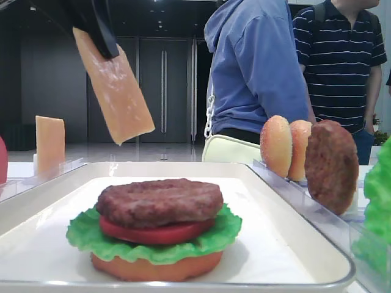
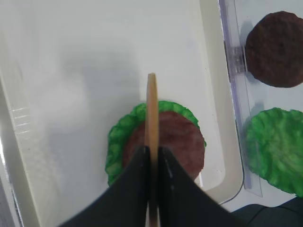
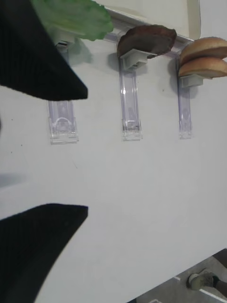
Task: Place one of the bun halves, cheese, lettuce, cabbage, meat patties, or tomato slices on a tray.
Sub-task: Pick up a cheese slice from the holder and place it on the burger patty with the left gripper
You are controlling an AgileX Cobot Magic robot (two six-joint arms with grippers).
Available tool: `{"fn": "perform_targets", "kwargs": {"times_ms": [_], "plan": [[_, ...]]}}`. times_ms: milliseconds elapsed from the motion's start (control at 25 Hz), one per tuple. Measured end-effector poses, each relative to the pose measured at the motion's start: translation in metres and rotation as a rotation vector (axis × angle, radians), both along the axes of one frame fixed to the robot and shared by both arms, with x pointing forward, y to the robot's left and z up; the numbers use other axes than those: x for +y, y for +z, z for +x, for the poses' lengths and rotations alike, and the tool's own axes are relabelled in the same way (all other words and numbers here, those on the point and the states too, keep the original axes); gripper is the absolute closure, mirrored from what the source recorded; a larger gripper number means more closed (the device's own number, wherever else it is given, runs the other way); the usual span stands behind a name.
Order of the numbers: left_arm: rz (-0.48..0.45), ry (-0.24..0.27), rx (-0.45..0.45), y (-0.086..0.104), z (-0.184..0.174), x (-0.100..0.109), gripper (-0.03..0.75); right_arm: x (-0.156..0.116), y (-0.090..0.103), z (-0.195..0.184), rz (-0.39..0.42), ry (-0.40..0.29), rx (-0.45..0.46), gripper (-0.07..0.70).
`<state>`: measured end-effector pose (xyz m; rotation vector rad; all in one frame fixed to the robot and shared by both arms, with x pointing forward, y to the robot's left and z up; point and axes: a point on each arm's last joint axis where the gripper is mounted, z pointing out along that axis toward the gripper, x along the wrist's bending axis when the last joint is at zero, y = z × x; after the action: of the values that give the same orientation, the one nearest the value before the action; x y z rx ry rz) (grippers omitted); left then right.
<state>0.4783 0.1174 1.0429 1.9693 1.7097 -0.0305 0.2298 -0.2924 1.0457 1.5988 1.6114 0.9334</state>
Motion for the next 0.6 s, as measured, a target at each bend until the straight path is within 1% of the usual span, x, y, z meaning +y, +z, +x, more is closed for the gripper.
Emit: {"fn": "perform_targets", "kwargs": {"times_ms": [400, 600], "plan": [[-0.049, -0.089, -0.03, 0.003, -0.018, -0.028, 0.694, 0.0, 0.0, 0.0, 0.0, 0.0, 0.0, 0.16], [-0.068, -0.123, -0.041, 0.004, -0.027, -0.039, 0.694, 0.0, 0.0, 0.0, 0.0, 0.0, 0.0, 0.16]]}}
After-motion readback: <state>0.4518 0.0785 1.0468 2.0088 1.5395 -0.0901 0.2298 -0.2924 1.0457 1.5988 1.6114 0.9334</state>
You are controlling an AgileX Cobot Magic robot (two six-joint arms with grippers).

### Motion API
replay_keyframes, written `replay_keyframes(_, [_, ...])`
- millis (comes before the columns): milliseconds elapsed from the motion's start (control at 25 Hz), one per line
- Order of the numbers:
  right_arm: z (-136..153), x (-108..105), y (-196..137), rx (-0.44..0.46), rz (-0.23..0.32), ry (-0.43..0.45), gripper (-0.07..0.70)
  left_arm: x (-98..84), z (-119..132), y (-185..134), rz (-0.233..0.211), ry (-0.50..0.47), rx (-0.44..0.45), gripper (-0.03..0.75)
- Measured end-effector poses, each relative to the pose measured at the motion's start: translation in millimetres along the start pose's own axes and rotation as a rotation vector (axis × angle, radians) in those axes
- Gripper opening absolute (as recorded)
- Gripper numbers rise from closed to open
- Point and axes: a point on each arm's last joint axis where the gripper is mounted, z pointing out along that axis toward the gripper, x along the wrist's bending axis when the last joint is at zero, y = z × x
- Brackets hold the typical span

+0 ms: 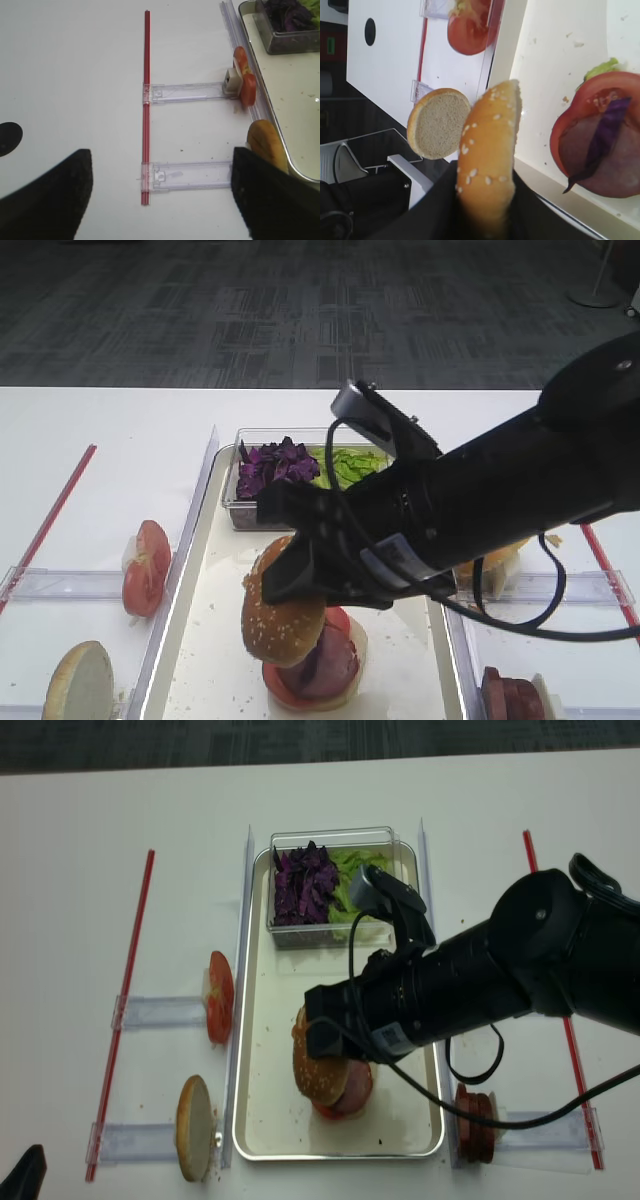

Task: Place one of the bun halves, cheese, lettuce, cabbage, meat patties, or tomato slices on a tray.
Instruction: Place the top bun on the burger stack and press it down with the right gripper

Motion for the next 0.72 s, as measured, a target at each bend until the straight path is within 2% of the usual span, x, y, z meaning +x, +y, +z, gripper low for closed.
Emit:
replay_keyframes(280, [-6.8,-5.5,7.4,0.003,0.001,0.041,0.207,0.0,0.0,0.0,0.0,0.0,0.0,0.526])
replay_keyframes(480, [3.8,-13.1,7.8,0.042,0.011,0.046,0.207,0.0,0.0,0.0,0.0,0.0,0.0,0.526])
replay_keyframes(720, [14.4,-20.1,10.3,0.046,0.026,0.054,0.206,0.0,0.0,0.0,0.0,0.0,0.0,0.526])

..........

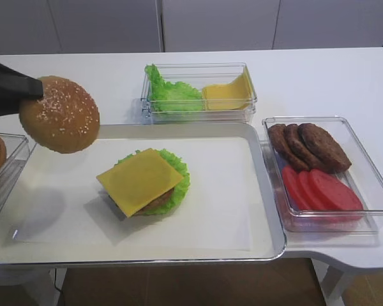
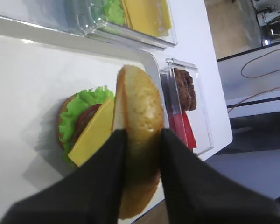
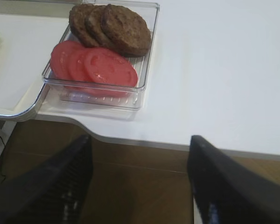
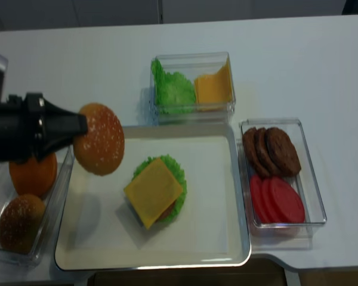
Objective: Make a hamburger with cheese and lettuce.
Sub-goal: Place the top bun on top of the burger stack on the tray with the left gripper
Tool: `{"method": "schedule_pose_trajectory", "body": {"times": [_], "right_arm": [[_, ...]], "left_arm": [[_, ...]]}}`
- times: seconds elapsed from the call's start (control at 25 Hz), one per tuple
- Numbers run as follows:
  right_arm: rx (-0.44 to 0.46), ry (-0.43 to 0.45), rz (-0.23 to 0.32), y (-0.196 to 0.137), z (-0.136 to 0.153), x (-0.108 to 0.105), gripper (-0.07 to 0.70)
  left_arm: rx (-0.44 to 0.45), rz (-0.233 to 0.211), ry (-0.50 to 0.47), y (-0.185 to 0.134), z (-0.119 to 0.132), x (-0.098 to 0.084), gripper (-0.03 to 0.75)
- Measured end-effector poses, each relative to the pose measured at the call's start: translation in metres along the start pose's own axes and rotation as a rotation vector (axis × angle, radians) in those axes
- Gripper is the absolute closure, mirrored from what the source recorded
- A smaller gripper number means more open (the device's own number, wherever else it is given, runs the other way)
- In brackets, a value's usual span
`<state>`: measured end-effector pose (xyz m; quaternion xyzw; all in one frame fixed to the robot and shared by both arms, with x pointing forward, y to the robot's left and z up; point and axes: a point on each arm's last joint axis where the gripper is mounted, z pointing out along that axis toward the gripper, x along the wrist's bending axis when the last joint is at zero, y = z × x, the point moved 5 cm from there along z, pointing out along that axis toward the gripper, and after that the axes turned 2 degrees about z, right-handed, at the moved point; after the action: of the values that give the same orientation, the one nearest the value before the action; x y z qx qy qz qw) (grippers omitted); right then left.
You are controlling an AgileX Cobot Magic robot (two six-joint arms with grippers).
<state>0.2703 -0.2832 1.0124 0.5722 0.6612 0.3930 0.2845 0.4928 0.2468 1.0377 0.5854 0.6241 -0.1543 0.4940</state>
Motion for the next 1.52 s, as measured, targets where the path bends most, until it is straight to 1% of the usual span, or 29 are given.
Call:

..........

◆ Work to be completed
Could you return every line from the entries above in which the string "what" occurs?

◆ Task result
Available tool: `{"fn": "perform_targets", "kwargs": {"times_ms": [_], "plan": [[_, ...]]}}`. times_ms: milliseconds elapsed from the motion's start (control at 25 Hz), one per tuple. Measured end-effector poses, each relative to the pose measured at the motion's start: translation in metres and rotation as a rotation vector (axis × angle, radians), both along the axes of one frame fixed to the robot and shared by both arms, with x pointing forward, y to the robot's left and z up; the numbers use other axes than those: x for +y, y for +z, z for +x, for the poses' lengths and rotations alike, and the tool's own axes are relabelled in the same way (all other words and numbers here, those on the point and the states too, keep the original axes); gripper is the absolute closure, mirrored from what the source recorded; a larger gripper number means more closed (the device's own number, wherever else it is given, runs the other way); the usual span stands behind a name.
- Gripper is the absolute closure, mirrored from what the source recorded

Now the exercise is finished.